Tuesday 12 January 2016

Press Review: Mass Rapes Shock in Sweden & Germany


Swedish Police & Media Covered Up Migrant Sex Attacks: Mainstream Swedish media and the police covered up reports of mass sexual attacks like those in Cologne at in Stockholm in August 2014. Media rejected the reports, calling them "SD fabrications" (after the Sweden Democrats, a nationalist party). The concert had been headlined by a feminist. Source: ZeroHedge/Nyheter Idag

German Former Chief Justice Demands "U-Turn" on Merkel's Migration Policy: Hans-Jürgen Papier, the former President of the German Constitutional Court, has attacked Chancellor Angela Merkel's migration policy in a front page interview with Handelsblatt. "Never before in the rule of the Federal Republic has the gap between law and reality been as wide as it is currently." He called on Merkel to “U-turn” and to “temporarily suspend the Schengen-rules.” He added that the Cologne sex attacks were “a manifestation of a partial betrayal of the state guarantee of freedom and security towards its citizens.”
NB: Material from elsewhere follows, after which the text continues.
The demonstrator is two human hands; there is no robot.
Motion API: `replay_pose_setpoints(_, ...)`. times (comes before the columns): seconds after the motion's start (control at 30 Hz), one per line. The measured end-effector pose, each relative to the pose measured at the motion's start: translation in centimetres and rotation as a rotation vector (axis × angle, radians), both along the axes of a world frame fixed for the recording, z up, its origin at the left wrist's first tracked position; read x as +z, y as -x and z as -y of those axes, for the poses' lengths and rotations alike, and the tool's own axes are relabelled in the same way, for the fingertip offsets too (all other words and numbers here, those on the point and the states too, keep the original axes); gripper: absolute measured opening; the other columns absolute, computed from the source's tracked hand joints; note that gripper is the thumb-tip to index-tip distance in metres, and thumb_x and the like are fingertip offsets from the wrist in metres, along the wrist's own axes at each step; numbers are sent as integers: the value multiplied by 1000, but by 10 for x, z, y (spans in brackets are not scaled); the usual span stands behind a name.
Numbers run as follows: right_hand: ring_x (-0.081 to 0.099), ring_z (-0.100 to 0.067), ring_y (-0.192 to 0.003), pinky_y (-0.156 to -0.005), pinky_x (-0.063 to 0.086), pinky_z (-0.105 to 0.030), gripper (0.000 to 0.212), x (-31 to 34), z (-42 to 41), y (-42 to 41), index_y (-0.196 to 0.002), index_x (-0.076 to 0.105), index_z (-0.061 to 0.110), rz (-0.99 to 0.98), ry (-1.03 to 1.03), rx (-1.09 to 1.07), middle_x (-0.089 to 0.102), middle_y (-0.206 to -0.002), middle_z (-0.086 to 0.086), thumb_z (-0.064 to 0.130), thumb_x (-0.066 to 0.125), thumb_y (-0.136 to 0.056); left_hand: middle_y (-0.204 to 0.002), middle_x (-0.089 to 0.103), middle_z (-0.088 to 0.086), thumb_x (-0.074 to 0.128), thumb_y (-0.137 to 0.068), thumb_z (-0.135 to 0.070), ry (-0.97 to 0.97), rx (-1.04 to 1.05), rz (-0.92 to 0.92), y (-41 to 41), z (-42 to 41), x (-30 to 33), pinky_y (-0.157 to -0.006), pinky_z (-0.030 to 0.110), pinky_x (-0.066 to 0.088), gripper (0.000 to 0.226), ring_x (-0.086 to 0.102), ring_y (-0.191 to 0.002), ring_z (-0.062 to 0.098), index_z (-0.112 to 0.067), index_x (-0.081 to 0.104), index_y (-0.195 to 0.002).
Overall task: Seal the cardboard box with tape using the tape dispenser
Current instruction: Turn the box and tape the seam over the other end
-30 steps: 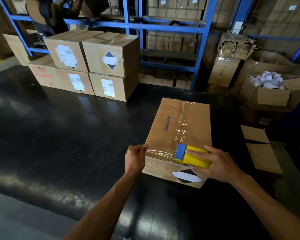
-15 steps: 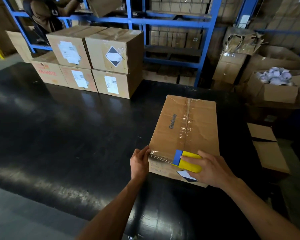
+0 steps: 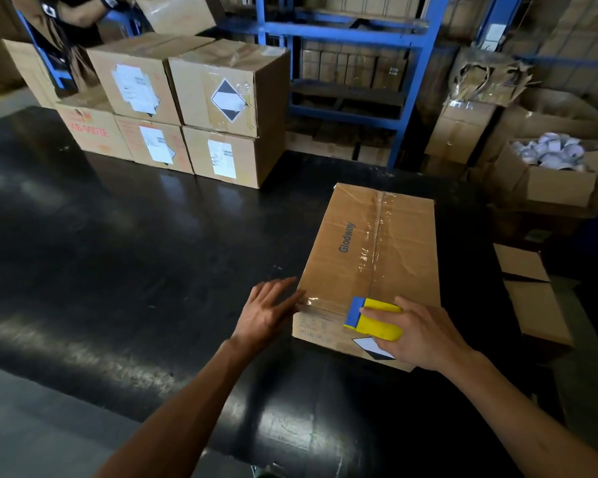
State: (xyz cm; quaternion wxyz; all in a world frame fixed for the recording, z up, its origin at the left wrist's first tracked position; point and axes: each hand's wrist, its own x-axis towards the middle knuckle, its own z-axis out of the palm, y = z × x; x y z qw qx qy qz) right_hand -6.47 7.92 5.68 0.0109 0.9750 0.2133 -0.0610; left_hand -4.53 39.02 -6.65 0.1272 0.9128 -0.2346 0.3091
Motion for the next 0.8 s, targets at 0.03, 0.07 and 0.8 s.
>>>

His comments were echoed by another former judge of the German Constitutional Court, Udo di Fabio, who writes in a legal report commissioned by Merkel’s CSU Bavarian sister party and seen by Bild that, “The Federal Government is obliged to reinstate effective controls at the federal borders if the common European border-control and immigration system is temporarily or permanently impaired.” Separately, German media reports that, since the start of 2016, Germany has been sending back 200 migrants a day to Austria. Meanwhile, Austrian Chancellor Werner Faymann has told Austrian daily Krone that economic migrants will be denied entry at Austrian borders. Source: Open Europe

French Jew Nominates Cologne Mayor for "Submission Prize": Alain Finkielkraut, a prominent Jewish "neoreactionary" in France," has suggested awarding a "submission prize" to the mayor of Cologne for her handling of New Year's night of rape. Finkielkraut was speaking with Élisabeth Lévy on Jewish Community Radio (RCJ). Submission was the title on Michel Houellebecq's novel on the Islamization of France. Source: Fdesouche

Orbán Vows to Protect Poland from EU Sanctions: Hungarian Prime Minister Viktor Orbán has said he will veto any proposed European Union sanctions against Poland. German and EU leaders allege that Poland is becoming "undemocratic" under its new conservative government, which has moved to eliminate leftist bias in public media. "The European Union should not think about applying any sort of sanctions against Poland because that would require full unanimity and Hungary will never support any sort of sanctions against Poland," Orbán said. Source: Open Europe

Saturday 9 January 2016

Press Review: Coup d'État Material?

Poll: 1/2 of French police and military voted for the FN: According to a Science Po/Cevipof poll, 51.5% of French police and military personnel planned to vote for the Front National just prior to the recent regional elections. Marine Le Pen's party had received 27.3% of the vote nationally. According to the poll, a quarter of civil servants voted for the FN, while less than 10% of teachers did so. Source: Les Échos

Orbán: Central Europe Has More Free Speech than the West: Hungarian Prime Minister Viktor Orbán, speaking on Hungarian public radio, said that Central European media were freer and more diversified than Western European media. "[T]hose who seek to lecture us on freedom of speech [. . .] suppress" news on migrants, he said. Orbán added that a "new line of defense for Europe" against immigration needed to be established on Greece's northern border. Source: Hungarian Government

EU not "satisfied" with Turkey migrant deal: European Commission Vice President Frans Timmermans said that the European Union is "a long way from being satisfied" with Turkey's implementation of an agreement to reduce migration. The United Nations reports that 3,000 migrants have been arriving in Greece every day over the past two weeks. German Chancellor Angela Merkel played a key role in securing the deal, which included granting Turks visa-free travel to the EU, €3 billion in aid commitments, and resumption of negotiations for Turkish membership of the Union. Source: Open Europe

Friday 8 January 2016

Press Review: Post-Colognial Blues


Slovak PM Rejects Muslim Refugees: Slovakian Prime Minister Robert Fico has said he wants to stop arrivals of Muslim refugees in his country, following the mass sexual assaults committed by mostly Arabic migrants in Cologne. Fico, a socialist, had previously rejected the European Union's proposed refugee forced relocation program along with other Central European countries. Source: Focus

CSU Demands 200,000 Refugee Cap, Merkel Rejects: Horst Seehofer, leader of German Chancellor Angela Merkel's Christian Social Union sister party in Bavaria, called for a "complete U-turn on refugee policy in 2016" at a closed-door meeting of his party. "If nothing changes, then our political coalition [with Merkel's Christian Democratic Union] has had its best times behind it," he warned. Merkel, who was also attending the meeting, again rejected the CSU's call to impose an annual upper limit of 200,000 refugees.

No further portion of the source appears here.